La Tunisie interdit à 40 juges de voyager en raison d’allégations de corruption

Les autorités tunisiennes ont interdit près de 40 juges affiliés au mouvement « Ennahda », afin d’enquêter sur des soupçons de corruption financière.

Des sources sécuritaires ont confirmé aux médias que « le ministère public tunisien a pris hier, mardi, la décision d’interdire près de 40 juges affiliés à la confrérie, afin d’enquêter sur eux dans des affaires de corruption politique et financière », notant que « parmi les juges concernés par l’interdiction de voyager figure Bashir Al-Akrimi, qui est accusé d’avoir détruit des dossiers révélant l’association du mouvement Ennahda avec 6 000 terroristes, ce dont l’équipe de défense de Chokri Belaid avait déjà parlé. »

Le mois dernier, le Conseil judiciaire tunisien a annoncé que M. Al-Akrimi avait été suspendu de ses fonctions et que son dossier avait été soumis à une enquête, pour des accusations liées à la dissimulation de ces dossiers.

Par ailleurs, des sources judiciaires ont révélé qu’hier, mardi, une convocation judiciaire a été envoyée au chef du mouvement Ennahda, Rached Ghannouchi, afin d’enquêter sur lui dans l’affaire de l’assassinat du leader de gauche Chokri Belaid.

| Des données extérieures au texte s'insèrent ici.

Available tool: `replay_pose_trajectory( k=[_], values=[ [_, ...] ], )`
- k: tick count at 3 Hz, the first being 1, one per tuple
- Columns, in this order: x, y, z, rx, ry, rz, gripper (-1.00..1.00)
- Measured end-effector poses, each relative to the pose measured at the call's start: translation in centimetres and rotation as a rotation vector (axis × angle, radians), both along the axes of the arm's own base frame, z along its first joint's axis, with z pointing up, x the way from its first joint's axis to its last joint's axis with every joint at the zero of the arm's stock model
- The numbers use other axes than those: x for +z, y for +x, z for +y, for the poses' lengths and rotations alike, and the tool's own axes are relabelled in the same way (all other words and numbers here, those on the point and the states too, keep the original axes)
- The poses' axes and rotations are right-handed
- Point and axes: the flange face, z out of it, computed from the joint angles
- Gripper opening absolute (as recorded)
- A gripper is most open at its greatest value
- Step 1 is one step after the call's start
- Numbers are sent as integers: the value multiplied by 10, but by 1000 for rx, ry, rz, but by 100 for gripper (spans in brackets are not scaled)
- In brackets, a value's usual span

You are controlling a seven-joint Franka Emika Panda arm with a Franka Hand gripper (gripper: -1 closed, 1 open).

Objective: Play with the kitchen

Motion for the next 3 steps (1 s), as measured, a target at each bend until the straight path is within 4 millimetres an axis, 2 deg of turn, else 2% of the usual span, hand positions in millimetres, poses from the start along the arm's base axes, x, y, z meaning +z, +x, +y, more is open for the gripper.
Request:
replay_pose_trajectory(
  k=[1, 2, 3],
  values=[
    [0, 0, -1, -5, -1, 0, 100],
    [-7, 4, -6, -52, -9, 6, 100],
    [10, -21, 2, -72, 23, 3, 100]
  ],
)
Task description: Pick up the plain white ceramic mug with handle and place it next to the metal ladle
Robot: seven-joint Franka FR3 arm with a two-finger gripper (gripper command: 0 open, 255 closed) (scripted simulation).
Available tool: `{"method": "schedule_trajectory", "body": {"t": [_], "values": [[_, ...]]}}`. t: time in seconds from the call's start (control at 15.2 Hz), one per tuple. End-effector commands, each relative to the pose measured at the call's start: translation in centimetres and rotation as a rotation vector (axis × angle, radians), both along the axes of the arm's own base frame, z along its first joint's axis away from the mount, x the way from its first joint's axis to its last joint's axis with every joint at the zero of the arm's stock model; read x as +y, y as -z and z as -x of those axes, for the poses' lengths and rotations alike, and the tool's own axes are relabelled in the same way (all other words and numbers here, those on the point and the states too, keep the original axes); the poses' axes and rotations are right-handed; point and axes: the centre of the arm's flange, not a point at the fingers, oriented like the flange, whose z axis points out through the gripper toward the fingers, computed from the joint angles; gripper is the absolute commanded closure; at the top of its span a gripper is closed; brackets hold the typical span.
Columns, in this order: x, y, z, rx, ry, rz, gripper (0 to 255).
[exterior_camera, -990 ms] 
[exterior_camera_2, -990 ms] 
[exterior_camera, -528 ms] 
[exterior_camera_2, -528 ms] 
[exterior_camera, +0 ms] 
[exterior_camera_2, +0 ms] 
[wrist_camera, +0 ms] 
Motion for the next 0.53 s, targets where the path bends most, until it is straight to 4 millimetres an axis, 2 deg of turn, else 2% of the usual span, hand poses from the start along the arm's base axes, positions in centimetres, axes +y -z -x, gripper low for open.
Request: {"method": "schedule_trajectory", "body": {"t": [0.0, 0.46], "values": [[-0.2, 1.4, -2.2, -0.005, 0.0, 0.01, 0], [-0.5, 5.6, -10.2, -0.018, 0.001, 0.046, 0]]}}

L’équipe de défense du leader de gauche « Chukri Belaid » et du leader nationaliste « Mohamed Brahmi » a révélé l’existence d’un système secret du mouvement Ennahda, grâce auquel il a renforcé son contrôle sur l’État et ses organes au cours des dernières années, soulignant que « Ghannouchi est celui qui dirige le système secret du mouvement. »

Les militants demandent également au président tunisien de passer à la deuxième étape, qui consiste à ouvrir les dossiers qui condamnent le mouvement Ennahda, à prouver son implication dans la corruption et à dénoncer le système judiciaire qui a couvert le dossier du terrorisme.